WHAT YOU ARE ASKED TO DO: From the line with "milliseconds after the" through the final line, please write out the listing exactly, including both of those lines.

SUPPLIED MATERIAL:
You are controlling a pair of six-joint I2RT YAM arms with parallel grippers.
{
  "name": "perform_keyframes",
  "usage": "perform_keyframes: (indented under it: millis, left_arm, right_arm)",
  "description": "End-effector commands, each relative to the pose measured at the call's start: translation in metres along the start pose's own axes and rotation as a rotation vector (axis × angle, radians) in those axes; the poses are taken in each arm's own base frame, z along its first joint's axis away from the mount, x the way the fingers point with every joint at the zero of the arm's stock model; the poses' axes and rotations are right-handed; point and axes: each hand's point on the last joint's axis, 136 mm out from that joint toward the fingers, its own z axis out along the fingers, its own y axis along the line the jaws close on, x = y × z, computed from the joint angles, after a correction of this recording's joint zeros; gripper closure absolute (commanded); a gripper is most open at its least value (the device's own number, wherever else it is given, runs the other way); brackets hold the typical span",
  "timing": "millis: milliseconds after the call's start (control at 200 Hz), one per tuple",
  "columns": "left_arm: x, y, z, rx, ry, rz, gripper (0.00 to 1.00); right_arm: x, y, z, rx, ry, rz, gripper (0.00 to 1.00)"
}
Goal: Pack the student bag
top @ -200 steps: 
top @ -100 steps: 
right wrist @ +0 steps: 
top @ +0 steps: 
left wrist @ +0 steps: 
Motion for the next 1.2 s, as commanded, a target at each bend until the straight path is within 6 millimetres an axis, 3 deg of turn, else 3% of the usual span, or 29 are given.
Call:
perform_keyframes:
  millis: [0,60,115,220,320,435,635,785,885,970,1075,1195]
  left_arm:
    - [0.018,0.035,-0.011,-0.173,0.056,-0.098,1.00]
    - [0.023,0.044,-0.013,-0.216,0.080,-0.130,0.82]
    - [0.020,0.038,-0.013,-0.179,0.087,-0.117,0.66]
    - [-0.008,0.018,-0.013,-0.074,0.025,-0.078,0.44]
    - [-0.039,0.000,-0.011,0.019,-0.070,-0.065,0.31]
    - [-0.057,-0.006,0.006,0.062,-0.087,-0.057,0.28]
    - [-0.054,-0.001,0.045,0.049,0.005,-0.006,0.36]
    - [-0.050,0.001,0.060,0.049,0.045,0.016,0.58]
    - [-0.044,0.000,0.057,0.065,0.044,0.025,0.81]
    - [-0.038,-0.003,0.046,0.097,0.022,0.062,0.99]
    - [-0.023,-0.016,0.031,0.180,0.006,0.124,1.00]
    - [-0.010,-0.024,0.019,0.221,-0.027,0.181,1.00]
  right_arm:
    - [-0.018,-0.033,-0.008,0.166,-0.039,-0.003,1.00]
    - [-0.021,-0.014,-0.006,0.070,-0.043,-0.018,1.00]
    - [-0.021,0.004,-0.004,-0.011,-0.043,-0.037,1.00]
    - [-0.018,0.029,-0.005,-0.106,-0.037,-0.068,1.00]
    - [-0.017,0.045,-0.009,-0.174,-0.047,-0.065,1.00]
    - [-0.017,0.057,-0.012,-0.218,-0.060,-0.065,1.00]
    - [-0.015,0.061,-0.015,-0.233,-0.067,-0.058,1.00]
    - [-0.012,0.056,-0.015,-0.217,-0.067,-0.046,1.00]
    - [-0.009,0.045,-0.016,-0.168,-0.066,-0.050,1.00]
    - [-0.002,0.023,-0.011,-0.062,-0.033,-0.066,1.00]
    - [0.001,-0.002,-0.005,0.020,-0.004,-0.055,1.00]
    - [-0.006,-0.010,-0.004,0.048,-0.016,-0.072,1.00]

TASK RESULT:
  "timing": "millis: milliseconds after the call's start (control at 200 Hz), one per tuple",
  "columns": "left_arm: x, y, z, rx, ry, rz, gripper (0.00 to 1.00); right_arm: x, y, z, rx, ry, rz, gripper (0.00 to 1.00)"
}
Goal: Pack the student bag
top @ -200 steps: 
top @ -100 steps: 
right wrist @ +0 steps: 
top @ +0 steps: 
left wrist @ +0 steps: 
Motion for the next 1.2 s, as commanded, a target at each bend until the straight path is within 6 millimetres an axis, 3 deg of turn, else 3% of the usual span, or 29 are given.
Call:
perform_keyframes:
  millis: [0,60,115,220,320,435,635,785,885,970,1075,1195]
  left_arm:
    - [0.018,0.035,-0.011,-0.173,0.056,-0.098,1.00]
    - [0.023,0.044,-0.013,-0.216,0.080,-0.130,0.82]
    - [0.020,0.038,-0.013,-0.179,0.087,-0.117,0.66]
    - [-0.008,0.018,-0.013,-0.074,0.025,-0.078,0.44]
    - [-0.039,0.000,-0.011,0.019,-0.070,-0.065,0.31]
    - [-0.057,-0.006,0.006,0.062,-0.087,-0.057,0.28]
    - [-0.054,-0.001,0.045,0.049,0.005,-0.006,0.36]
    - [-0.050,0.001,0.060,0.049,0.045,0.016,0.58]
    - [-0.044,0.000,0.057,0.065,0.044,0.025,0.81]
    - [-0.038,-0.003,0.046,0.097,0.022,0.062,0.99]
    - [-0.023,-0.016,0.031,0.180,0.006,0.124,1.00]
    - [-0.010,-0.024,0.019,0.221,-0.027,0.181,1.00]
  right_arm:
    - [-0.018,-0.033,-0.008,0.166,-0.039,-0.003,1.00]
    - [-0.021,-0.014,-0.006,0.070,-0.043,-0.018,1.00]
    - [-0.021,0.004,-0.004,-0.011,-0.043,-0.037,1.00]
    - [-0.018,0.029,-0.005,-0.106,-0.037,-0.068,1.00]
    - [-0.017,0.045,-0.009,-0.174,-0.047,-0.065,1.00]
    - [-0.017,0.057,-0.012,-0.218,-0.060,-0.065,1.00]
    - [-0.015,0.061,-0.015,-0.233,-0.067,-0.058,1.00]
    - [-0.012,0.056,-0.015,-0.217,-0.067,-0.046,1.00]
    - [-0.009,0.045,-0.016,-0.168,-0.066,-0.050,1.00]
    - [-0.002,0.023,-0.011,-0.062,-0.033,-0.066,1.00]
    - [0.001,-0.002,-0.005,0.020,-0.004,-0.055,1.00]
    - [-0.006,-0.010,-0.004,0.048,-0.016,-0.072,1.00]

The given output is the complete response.